2. I don't think there's terribly much value in getting caught up with "what might be" - you don't know what will happen, significant world events tend to change people's attitudes quickly, and even things like a change of government can have an impact (good or bad) on the economy that may impact on you investments, as can many other factors.

3. I think it's a better idea to A) invest in fundamentals (as opposed to "promises"), and B) invest in the here-and-now (as opposed to the "what-might-be").

Too many people will look at what has happened in the immediate past and use that as the basis for what will happen in the immediate future - that's a very foolish approach in my opinion.

Some people will look at historical trends and try and apply that to what will happen in the future - that to me is a foolish strategy too.

Some people will come up with analysis models based on a variety of indicators and try and use that to predict market sentiment and work out what will happen in the future - to me, this is also foolish.

Why is all this foolish ? Because they all try to predict the future. Let me tell you a fact. You cannot predict the future. If you could, you wouldn't be here would you ? You'd already be sunbaking on one of your tropical islands. Nobody can predict the future, and in my opinion it is foolish to try.

What you should do is understand the fundamentals, invest in fundamentals, make sure you have an exit strategy, make sure you have a safety net, only take gambles that you can afford to lose, don't bet it all on "red", and most importantly, make decisions based on what IS happening, not on what MIGHT happen.

I liken my strategy to the way Steve Navra's managed fund works - he doesn't use any type of analysis to work out what will go up in value ... he trades on what has happened, not on what might happen. That's the only way you can be sure.

Just my opinions.
 
Sim said:
Too many people will look at what has happened in the immediate past and use that as the basis for what will happen in the immediate future - that's a very foolish approach in my opinion.

Some people will look at historical trends and try and apply that to what will happen in the future - that to me is a foolish strategy too.

Some people will come up with analysis models based on a variety of indicators and try and use that to predict market sentiment and work out what will happen in the future - to me, this is also foolish.

Why is all this foolish ? Because they all try to predict the future. Let me tell you a fact. You cannot predict the future. If you could, you wouldn't be here would you ? You'd already be sunbaking on one of your tropical islands. Nobody can predict the future, and in my opinion it is foolish to try.

One of my recurring themes in somersoft is borrowing concepts that are used in Shares and apply them to Property.

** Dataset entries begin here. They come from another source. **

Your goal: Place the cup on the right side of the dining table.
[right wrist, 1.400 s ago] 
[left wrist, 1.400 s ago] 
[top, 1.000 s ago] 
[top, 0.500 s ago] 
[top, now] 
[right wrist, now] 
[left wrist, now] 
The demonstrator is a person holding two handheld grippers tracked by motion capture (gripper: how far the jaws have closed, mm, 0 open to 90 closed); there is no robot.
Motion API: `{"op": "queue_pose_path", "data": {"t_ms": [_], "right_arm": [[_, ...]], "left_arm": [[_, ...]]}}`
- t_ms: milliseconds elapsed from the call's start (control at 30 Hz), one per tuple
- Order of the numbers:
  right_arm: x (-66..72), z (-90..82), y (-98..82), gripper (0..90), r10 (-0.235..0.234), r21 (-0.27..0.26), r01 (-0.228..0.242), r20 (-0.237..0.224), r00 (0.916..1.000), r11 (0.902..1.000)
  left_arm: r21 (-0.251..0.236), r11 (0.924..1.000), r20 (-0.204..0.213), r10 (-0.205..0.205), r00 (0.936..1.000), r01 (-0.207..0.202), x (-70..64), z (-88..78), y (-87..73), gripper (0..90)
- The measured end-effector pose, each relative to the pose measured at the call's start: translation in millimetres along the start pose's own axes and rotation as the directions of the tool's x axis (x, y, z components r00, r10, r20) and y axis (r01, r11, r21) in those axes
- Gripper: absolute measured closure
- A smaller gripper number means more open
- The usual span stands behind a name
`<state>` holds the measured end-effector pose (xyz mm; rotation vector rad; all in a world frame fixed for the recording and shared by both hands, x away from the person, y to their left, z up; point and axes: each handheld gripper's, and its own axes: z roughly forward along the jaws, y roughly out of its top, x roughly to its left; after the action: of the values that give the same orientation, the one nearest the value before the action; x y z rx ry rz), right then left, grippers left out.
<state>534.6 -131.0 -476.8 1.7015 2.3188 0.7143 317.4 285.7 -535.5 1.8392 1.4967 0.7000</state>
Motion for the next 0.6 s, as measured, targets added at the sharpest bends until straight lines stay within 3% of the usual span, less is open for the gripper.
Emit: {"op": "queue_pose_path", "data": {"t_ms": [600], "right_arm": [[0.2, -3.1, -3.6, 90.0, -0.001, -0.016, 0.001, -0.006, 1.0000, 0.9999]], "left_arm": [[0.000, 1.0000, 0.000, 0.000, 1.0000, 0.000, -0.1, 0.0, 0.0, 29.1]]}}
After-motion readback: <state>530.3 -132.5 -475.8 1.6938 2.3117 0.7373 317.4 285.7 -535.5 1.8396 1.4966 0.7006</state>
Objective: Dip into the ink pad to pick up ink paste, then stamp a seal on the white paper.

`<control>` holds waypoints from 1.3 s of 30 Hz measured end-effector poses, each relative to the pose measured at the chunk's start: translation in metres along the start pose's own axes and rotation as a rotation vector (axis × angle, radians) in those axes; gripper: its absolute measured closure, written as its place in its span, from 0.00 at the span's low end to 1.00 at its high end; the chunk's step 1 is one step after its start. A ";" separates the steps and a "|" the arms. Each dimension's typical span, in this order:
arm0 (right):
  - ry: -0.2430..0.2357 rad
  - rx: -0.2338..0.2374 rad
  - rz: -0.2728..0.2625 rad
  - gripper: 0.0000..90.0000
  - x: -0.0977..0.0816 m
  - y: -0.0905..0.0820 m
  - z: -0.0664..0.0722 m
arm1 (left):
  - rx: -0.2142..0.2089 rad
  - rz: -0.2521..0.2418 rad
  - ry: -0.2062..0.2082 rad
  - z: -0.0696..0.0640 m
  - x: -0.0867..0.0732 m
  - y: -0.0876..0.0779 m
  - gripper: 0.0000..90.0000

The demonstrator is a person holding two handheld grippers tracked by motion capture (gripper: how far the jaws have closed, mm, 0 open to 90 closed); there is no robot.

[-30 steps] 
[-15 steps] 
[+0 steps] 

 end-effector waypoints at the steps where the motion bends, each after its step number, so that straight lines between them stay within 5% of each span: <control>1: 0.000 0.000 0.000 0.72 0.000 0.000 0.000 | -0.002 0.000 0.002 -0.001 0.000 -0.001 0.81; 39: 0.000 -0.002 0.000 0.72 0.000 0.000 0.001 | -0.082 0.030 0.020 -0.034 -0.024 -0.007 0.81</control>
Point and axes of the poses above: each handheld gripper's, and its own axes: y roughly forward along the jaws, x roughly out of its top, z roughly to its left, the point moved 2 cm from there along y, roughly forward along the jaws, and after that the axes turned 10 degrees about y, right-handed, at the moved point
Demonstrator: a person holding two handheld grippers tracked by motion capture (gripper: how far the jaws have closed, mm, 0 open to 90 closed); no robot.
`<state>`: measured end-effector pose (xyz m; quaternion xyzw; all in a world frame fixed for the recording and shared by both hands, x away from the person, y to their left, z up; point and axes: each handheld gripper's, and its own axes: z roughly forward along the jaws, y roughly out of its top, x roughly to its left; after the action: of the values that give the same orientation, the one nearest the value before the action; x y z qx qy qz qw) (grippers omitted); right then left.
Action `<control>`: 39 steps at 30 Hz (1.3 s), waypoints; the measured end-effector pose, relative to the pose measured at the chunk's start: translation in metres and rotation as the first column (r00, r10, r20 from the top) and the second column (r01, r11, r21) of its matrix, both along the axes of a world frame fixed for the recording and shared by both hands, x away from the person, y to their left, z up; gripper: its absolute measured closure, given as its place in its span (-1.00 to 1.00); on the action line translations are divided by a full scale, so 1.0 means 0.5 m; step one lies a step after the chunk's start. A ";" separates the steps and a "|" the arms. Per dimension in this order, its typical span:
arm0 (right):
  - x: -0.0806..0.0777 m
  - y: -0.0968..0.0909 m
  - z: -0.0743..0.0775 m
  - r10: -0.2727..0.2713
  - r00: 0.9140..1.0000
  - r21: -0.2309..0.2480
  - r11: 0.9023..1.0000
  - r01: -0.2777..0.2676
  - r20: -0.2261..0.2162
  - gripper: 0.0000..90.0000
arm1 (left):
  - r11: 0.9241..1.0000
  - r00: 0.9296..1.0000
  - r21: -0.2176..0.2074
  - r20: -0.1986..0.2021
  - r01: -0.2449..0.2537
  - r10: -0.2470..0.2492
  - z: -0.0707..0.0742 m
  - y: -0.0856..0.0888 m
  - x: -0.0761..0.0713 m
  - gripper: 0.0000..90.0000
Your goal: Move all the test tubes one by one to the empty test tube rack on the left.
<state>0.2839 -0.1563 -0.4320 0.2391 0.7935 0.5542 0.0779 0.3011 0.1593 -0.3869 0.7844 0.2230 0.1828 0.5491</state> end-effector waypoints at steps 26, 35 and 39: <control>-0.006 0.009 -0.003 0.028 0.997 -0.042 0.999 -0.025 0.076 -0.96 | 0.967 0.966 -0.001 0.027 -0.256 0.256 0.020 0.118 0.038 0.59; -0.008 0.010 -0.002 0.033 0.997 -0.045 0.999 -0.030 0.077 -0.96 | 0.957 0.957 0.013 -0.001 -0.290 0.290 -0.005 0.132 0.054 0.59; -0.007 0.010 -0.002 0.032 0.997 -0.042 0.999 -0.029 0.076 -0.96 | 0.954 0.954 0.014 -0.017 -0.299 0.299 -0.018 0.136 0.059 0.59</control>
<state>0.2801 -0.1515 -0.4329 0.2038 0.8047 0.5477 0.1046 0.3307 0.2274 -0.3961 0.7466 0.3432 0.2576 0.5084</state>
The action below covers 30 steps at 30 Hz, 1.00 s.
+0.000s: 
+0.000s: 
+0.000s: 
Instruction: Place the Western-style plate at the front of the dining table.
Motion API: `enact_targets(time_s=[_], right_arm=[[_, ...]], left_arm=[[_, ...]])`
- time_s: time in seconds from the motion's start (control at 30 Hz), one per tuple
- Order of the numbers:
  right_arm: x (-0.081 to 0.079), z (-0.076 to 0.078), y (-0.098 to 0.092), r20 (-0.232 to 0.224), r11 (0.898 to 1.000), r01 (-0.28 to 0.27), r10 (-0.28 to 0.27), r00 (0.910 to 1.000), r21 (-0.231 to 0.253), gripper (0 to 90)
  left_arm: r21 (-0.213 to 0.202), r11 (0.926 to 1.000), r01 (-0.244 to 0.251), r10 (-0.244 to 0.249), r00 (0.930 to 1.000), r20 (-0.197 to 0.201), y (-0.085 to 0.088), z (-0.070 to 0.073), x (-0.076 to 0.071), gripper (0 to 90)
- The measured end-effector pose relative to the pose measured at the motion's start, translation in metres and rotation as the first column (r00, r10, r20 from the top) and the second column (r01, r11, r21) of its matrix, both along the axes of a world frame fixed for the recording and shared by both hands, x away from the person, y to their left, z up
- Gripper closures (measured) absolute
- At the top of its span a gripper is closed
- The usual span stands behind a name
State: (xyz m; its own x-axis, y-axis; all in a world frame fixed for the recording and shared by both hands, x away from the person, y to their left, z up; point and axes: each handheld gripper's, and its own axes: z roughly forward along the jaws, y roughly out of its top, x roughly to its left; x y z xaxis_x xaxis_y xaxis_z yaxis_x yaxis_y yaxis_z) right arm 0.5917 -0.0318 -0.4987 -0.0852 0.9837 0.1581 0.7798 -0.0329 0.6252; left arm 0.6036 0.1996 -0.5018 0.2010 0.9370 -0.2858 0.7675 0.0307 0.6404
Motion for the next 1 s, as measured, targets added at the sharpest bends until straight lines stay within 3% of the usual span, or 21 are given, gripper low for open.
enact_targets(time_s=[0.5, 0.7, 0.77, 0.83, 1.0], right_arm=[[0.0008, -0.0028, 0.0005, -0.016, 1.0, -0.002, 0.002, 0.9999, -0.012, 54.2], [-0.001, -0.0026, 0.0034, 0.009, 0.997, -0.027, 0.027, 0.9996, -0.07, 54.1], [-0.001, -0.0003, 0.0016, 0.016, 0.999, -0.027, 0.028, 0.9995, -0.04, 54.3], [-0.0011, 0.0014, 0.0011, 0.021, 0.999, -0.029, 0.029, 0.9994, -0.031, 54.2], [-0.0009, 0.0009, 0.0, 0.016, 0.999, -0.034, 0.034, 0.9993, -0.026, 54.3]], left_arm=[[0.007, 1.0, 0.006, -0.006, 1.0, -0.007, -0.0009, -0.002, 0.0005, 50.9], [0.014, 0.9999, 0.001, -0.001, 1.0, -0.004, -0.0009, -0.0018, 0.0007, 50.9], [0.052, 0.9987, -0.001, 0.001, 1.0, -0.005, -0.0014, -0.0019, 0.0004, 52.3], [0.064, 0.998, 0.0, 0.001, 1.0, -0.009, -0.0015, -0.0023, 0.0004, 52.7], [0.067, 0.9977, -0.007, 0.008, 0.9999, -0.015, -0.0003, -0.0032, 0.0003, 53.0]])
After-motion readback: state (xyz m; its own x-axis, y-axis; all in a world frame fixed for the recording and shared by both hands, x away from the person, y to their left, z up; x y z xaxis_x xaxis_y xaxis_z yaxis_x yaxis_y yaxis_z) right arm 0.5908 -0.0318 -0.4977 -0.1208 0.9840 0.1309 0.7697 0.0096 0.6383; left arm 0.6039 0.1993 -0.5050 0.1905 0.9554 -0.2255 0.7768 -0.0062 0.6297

I'd disagree with your statment that you can't predict the future. Now I'm not saying I can predict " the future " , but I feel that in certain situations in property I can identify potential investments which have a high probability of proving correct.

The reason I mentioned shares is that in shares there's an acceptance ( amongst some people ) that you can be fairly accurate in predicting the immediate future. What brings people undone is when they think they can predict a longer term future.

I felt pretty damn confident when I've bought property in the last 2 1/2 years that those properties would go up significantly in the short term and todate I've been right. I feel confident in my ability to recognise a certain combination of events in the furute , and that combination will lead to a further increase in prices in the short time. This is what I think I can do with short term predicting. This has nothing to do with fundamental analysis and has everything to so with watching what the herd is doing.

Some may say that everyone who bought property two - three years ago did the same , but the reality is that , at the time there were plenty of people predicting those investments would fail and there were even more who wern't confident in there own ability to chose the correct investment and did nothing.

A couple of people have asked me when I'm going to start buying in Sydney , and I've said I've got no idea. I will wait untill I see the right conditions, and at that time I'll buy . If I wasn't concerned about immediate returns I know exactly which suburb in Sydney I'd be buying of the basis of fundamentals .
Personally I think I can do better investing my money elsewhere in the mean time and when I think the conditions are right , I'll start buying.

See Change
 
Hi all,

Sim,
Some great answers for someone for someone not trying to answer :D

A bit of housekeeping. How come some people can reply to a closed thread, who neither started the thread, nor are moderators, while other people can't??

On your post you mention your investment decisions are based on what is happening. Do you not see a conflict with the Navra fund you mentioned that is based on what is happening now(a share price retreat) will stop and reverse(expectation).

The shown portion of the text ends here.